App Counts Don’t Win Platform Wars

One of the more ridiculous fallacies that have been floating around the mobile world is that the number of apps available for a platform will dictate the winner. I am hearing this once again as RIM shows off a prototype of their new BlackBerry 10 devices yesterday and kind of guaranteed $10,000 to developers that write apps for it. At the same time, Microsoft announced over 80,000 apps available for Windows Phone 7.

So, to remind everyone why apps doesn’t matter, I’d like to point you to exhibit A. In 2007, Apple’s iPhone had zero apps available for it.

When iPhone launched Microsoft’ Windows Mobile platform, Palm’s operating system and RIM’s Blackberry devices had well over a hundred thousand apps available for them combined. And Apple had zero. Yet here we are five years later and those three companies combined have less than 10% market share (with one of them not even in business anymore) and Apple is either #1 or #2 in the US and the world [1].

How is it possible that Apple won? For all we have heard in the past few years, it is the one with the most apps that wins!

It has nothing to do with which device has the most apps. It has everything to do with the value proposition right out of the box. Apple’s value proposition was different and clear: phone, iPod and incredible browser all in one package.

So tell me? What is Microsoft’s device differentiating value-proposition? What’s RIM’s? … Crickets. The answer is there isn’t one.

Android, at least, had one. Android’s phone differentiating value proposition was that it wasn’t iPhone. This meant all kinds of things to all kinds of people. To Verizon, Sprint and T-Mobile it meant a smartphone that had similar customer benefits to iPhone but ran on their networks. To the technorati it was “open” to Apple’s “closed”. To most buying customers it meant “cheap knockoff,” like Gucci handbags on New York street corners, or in many cases it meant “phone” because feature phones have mostly gone away [2].

Again… RIM? Microsoft? There is no differentiating value proposition. And that’s why your market share numbers are in the low single digits, not because you don’t have enough apps.

[1] And, more importantly, #1 in the world in profit share, what I consider much more important for the long-term viability of the platform.

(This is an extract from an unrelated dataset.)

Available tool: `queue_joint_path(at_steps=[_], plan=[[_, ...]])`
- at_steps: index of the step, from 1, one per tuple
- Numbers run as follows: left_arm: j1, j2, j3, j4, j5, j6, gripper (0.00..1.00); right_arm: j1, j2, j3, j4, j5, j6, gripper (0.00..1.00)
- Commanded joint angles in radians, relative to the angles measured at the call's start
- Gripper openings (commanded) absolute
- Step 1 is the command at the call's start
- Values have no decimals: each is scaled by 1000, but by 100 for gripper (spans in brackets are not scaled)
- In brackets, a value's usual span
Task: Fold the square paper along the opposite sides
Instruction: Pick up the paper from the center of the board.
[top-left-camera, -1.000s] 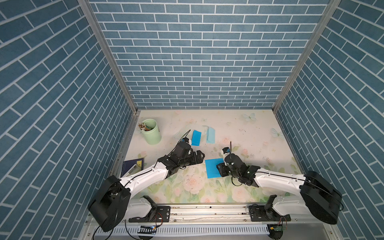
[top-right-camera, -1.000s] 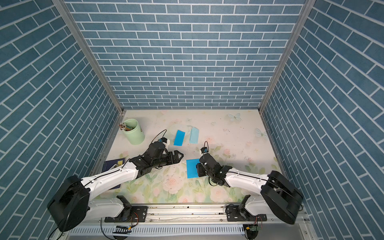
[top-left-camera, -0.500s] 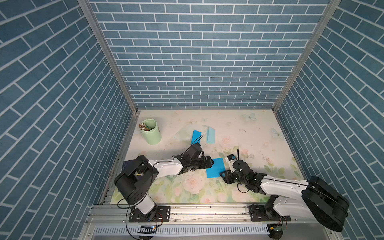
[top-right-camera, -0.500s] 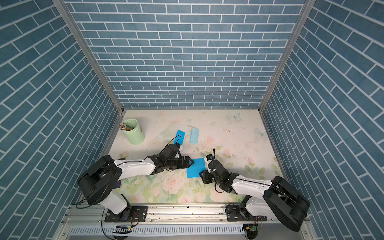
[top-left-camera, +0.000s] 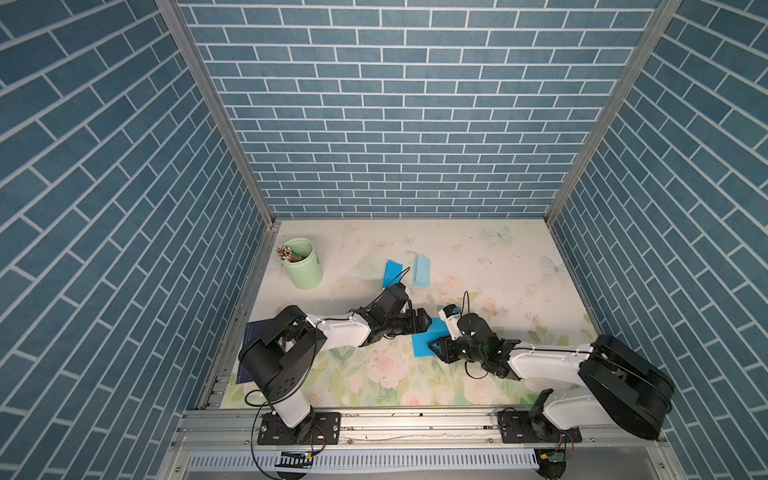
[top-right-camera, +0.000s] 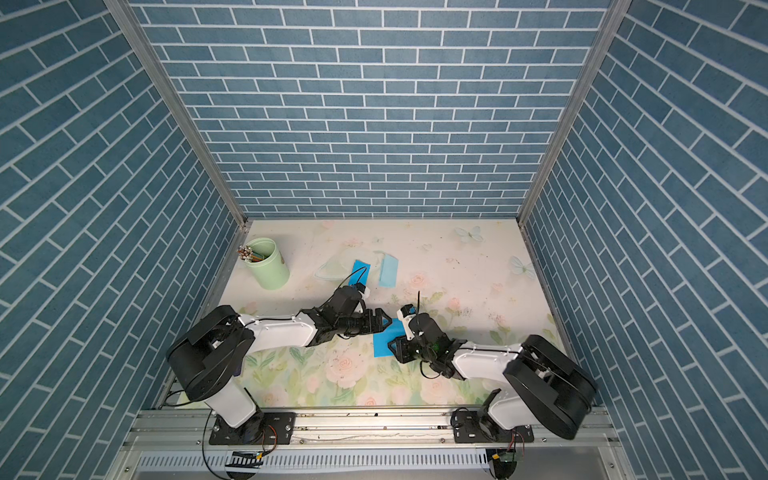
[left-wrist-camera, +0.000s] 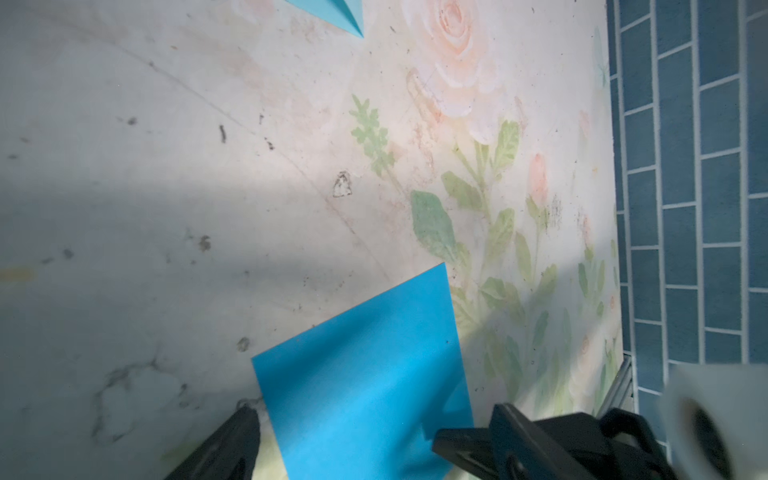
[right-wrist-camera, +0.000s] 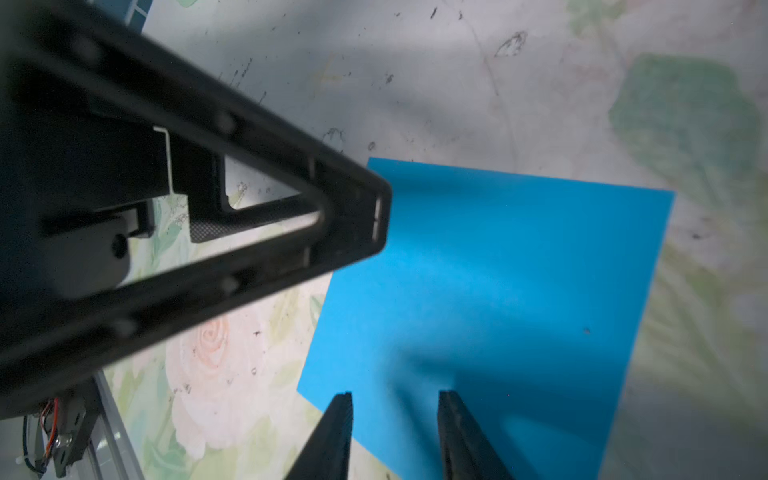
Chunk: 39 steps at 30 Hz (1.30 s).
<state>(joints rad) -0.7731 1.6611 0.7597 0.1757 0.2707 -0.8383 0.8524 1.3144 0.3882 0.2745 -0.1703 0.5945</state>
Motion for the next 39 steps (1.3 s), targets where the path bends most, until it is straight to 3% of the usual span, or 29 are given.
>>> queue_joint_path(at_steps=[1,8,19,26,29,33,39], plan=[[-7,-53,4,-164,-50,-1,92,-43,-127,63,-249,77,-45,40],[-32,-53,-34,-145,-14,-39,96,-85,-149,-35,-239,20,-11,42],[-37,100,-12,-33,94,-46,100,-82,35,-88,2,-107,8,44],[-32,123,-5,-37,90,-42,95,-60,167,-66,118,-160,17,42],[-22,97,0,-88,57,-29,94,-60,136,-31,44,-139,-4,41],[-7,-10,28,-203,-49,-5,95,-88,-41,32,-154,-36,-36,45],[-8,-54,51,-275,-59,1,100,-160,-84,45,-266,-65,-4,52]])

[2] Google, by the way, this is why Android has no tablet market share. You have no value proposition in this segment at all.

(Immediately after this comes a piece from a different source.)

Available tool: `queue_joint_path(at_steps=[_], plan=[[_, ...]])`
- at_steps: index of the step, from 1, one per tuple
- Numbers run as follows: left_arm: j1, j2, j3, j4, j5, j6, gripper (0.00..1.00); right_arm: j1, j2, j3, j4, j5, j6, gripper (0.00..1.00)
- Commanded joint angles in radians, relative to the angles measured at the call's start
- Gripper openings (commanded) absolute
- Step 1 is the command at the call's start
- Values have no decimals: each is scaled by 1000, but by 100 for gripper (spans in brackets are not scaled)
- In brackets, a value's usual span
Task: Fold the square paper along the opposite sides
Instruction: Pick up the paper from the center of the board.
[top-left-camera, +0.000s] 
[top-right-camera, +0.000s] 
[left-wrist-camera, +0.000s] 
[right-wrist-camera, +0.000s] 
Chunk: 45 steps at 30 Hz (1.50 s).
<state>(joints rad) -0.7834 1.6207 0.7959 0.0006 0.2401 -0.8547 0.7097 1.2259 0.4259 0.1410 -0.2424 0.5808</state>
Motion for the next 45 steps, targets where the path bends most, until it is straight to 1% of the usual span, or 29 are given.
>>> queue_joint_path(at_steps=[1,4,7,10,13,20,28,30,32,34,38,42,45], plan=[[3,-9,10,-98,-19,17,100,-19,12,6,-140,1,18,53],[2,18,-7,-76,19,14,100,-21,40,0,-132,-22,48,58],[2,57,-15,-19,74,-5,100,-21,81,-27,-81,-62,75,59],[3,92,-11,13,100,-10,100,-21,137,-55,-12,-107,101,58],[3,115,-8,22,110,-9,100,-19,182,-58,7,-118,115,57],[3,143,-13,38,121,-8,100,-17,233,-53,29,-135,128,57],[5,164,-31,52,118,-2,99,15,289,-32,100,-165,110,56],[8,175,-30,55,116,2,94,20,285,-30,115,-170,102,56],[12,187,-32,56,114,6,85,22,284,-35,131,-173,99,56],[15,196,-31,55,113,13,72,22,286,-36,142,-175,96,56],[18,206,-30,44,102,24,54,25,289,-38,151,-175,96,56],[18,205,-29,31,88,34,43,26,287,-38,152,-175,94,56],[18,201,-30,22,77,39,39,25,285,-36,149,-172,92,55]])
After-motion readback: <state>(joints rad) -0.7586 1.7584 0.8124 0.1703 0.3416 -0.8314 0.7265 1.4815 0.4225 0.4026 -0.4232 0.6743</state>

Former RIM Boss Sought Strategy Shift Before He Quit

As reported by Reuters:

[Jim] Balsillie [former co-CEO and co-Chariman] hoped to allow major wireless companies in North America and Europe to provide service for non-BlackBerry devices routed through RIM’s proprietary network, a major break with the BlackBerry-only strategy pursued by RIM since its inception.

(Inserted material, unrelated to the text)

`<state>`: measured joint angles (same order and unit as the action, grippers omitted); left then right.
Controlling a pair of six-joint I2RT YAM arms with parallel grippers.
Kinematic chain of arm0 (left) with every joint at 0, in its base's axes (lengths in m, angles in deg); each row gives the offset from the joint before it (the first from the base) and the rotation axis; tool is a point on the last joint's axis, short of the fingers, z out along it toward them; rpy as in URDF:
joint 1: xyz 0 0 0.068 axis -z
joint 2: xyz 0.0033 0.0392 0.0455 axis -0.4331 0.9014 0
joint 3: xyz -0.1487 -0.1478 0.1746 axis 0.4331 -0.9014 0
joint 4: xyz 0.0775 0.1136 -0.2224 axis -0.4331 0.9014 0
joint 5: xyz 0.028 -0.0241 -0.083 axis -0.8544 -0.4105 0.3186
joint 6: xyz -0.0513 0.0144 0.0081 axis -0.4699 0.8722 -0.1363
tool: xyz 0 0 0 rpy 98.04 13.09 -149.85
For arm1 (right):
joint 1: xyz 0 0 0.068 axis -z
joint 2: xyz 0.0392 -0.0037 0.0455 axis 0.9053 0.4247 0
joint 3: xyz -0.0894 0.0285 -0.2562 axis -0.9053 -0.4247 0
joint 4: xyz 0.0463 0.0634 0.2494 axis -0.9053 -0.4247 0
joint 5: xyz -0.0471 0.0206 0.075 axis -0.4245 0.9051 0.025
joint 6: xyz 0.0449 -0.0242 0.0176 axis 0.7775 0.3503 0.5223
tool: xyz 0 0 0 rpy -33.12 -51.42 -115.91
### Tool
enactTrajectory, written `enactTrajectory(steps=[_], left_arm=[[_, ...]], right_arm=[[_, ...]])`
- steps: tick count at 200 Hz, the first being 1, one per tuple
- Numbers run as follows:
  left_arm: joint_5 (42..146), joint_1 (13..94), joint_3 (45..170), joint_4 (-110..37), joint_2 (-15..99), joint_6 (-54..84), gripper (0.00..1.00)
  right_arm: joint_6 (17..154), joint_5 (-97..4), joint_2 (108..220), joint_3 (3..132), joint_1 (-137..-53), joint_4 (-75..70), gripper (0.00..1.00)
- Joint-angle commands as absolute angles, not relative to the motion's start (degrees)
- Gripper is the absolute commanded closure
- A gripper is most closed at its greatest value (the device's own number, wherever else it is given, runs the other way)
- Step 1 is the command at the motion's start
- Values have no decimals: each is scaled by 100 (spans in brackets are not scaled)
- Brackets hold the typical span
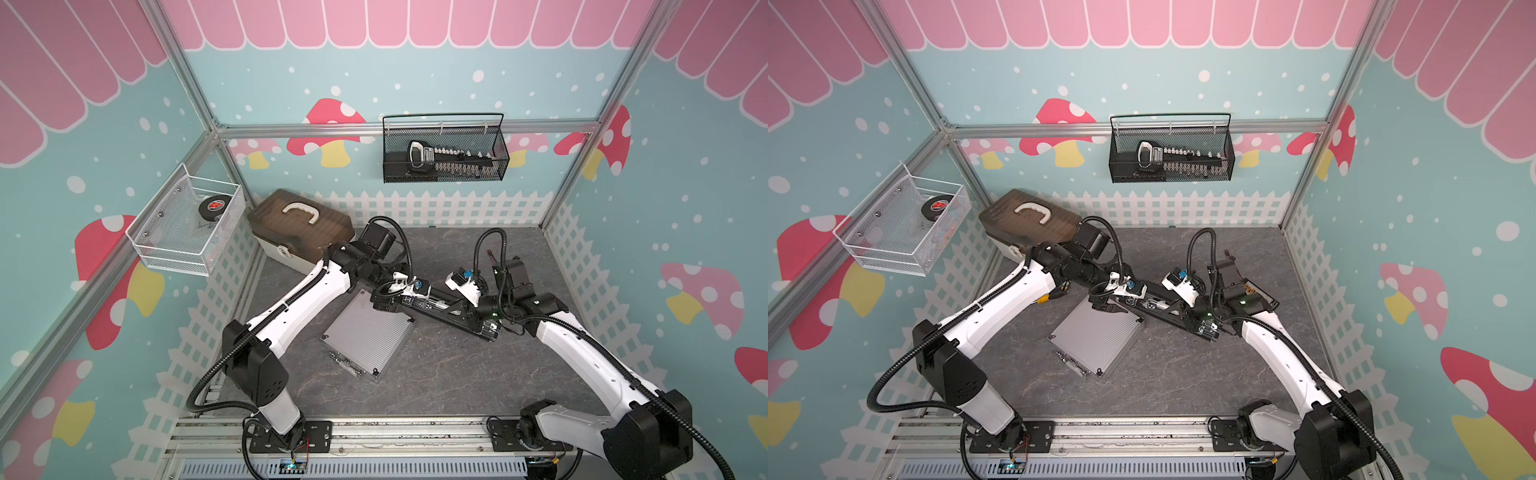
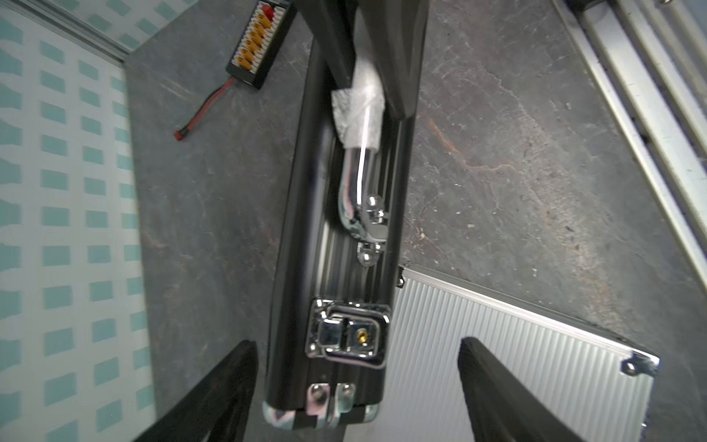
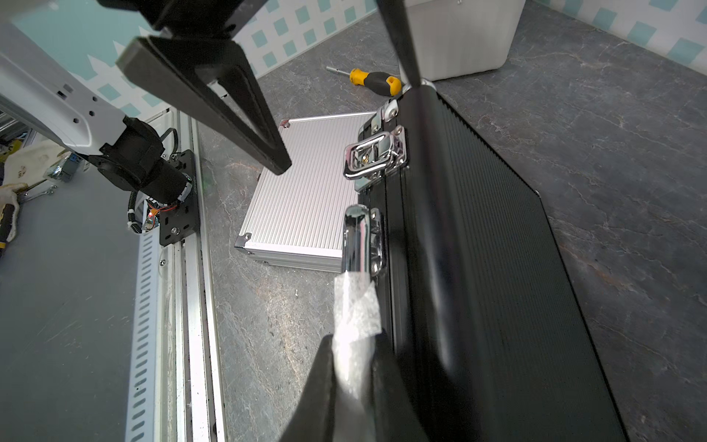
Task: Open the poker set cases
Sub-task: Open the fastener on the poker set case.
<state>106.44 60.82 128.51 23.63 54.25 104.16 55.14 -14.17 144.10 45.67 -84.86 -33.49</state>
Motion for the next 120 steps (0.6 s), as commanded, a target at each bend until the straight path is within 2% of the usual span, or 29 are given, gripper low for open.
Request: enactTrajectory(steps=[1,76,120], left_arm=[[10283,6276,12620,1637,5421,10356,16],[10052,6357,12728,1916,5799,10451,19],[9546,6359,12647,1997,5932,10485,22]], right_arm=[[5400,-1166,14378,4601,-8552,-3177,100],[5402,-1201,14344,4577,-8569,-3177,100],[5431,-1201,14348,4569,-8579,-3142,100]])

The plan would have let the carriers use the RIM network to offer inexpensive data plans, limited to social media and instant messaging, to entice low-tier customers to upgrade from no-frills phones to smartphones.

I find this very interesting. Obviously the “hardware” portion of the company won out and maybe that was the right choice. We will know for certain in the next few years. But what an interesting turn of events this would have been.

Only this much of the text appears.